Kekaguman Politisi Dunia
Ayatollah
Al Udzma Sayid Ali Khamenei mempunyai keutamaan yang luar biasa.
Tidaklah salah, bila beliau kemudian menjadi orang yang paling layak
untuk menyandang Pemimpin Tertinggi Revolusi Islam Iran. Dalam pasal
kelima Undang-Undang Dasar Republik Islam Iran tercantum bahwa Rahbar
atau Pemimpin Revolusi Islam Iran harus mempunyai syarat takwa,
keadilan, bijaksana, keberanian, kesadaran dan wawasan luas atas
berbagai masalah dunia. Semua syarat itu ada pada diri Ayatollah Al
Udzma Sayid Ali Khamenei dan semua itu dibuktikan dalam menyikapi
berbagai fase pasang-surut dalam perjalanan Revolusi Islam Iran,
khususnya pasca wafat Imam Khomeini ra. Kepiawaian dan kebijaksanaan
Rahbar dalan mengatasi berbagai masalah negara dan dunia membuat semua
pihak mengakuinya sebagai pemimpin.
Kofi
Annan yang saat itu menjabat sebagai Sekjen PBB, melakukan pertemuan
dengan Rahbar pada tahun 2000. Setelah bertemu dengan beliau, Kofi Annan
mengatakan, "... dalam pertemuan dengan Ayatollah Sayid Ali Khamenei,
saya merasa belum pernah menemukan orang seperti dia. Kepribadian
spiritualnya membuatku terkagum-kagum. Saya pun bertanya pada diriku
sendiri; Mengapa orang seperti saya harus menjadi Sekjen PBB yang tak
mempunyai spiritualitas seperti ini? Dengan melihat figur Ayatollah
Al-Udzma Sayid Ali Khamenei, saya lupa dengan semua orang yang saya
kagumi selama ini. Saya benar-benar kagum dengan kekuatan spiritual
Ayatollah Ali Khamenei. Saya banyak melihat tokoh-tokoh spiritual di
dunia ini, tapi mereka tak banyak mengetahui masalah politik. Dalam
pertemuan dengan Ayatollah Ali Khamenei, saya menyaksikan kepribadian
politik di puncak kesuciannya. Ini membuat seluruh tokoh politik di
dunia terhapus di benakku."
Mantan
Sekjen PBB lainnya, Javier Perez de Cueller juga melakukan pertemuan
dengan Ayatollah Al-Udzma Ali Khamenei yang saat itu menjabat Presiden
Republik Islam Iran. Pertemuan itu terjadi di akhir masa perang
Irak-Iran. Setelah bertemu dengan Ayatollah Ali Khamenei, Javier Perez
de Cueller mengatakan,"Saya mempunyai gelar doktor di bidang politik,
melakukan aktivitas politik selama 30 tahun dan menjadi Sekjen PBB dalam
beberapa tahun terakhir. Selama ini, saya menemui banyak presiden, tapi
tidak pernah mendapatkan presiden secerdas dan sepintar Ayatollah Ali
Khamenei."
Kesederhanaan Rahbar dan Keluarganya
Ayatollah
Al-Udzma Sayid Ali Khamenei dalam kehidupan sehari-harinya menunjukkan
kesederhanaan yang luar biasa. Dalam menjabat berbagai jabatan selama 33
tahun, Ayatollah Khamenei tak pernah mengumpulkan harta. Rahbar di masa
kecil dan remajanya hidup di tengah keluarga biasa dan religius.

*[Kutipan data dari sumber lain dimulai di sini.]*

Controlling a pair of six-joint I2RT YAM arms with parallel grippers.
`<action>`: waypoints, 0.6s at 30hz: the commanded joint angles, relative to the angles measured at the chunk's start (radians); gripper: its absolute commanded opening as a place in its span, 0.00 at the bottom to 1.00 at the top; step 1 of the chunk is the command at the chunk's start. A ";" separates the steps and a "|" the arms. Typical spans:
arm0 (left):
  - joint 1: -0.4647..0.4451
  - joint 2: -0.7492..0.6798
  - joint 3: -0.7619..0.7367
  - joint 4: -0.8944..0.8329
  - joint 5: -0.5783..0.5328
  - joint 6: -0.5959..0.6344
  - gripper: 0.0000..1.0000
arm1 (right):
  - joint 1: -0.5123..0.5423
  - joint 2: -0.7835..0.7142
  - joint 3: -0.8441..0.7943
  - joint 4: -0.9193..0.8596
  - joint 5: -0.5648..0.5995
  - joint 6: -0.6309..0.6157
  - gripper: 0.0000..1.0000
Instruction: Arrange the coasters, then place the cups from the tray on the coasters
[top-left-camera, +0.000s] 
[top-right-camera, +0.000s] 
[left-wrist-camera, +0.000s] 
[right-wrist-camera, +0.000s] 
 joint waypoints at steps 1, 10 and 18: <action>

Setelah Revolusi Islam Iran, Ayatollah Ali Khamenei mempunyai peluang
untuk menjabat berbagai jabatan penting dan strategis, tapi hal itu tak
mengubah gaya hidupnya. Bahkan Ayatollah Ali Khamenei setelah menjabat
sebagai Pemimpin Tertinggi Revolusi Islam Iran tetap hidup sederhana dan
bersahaja. Lebih dari itu, menu makannya tidak pernah lebih dari satu.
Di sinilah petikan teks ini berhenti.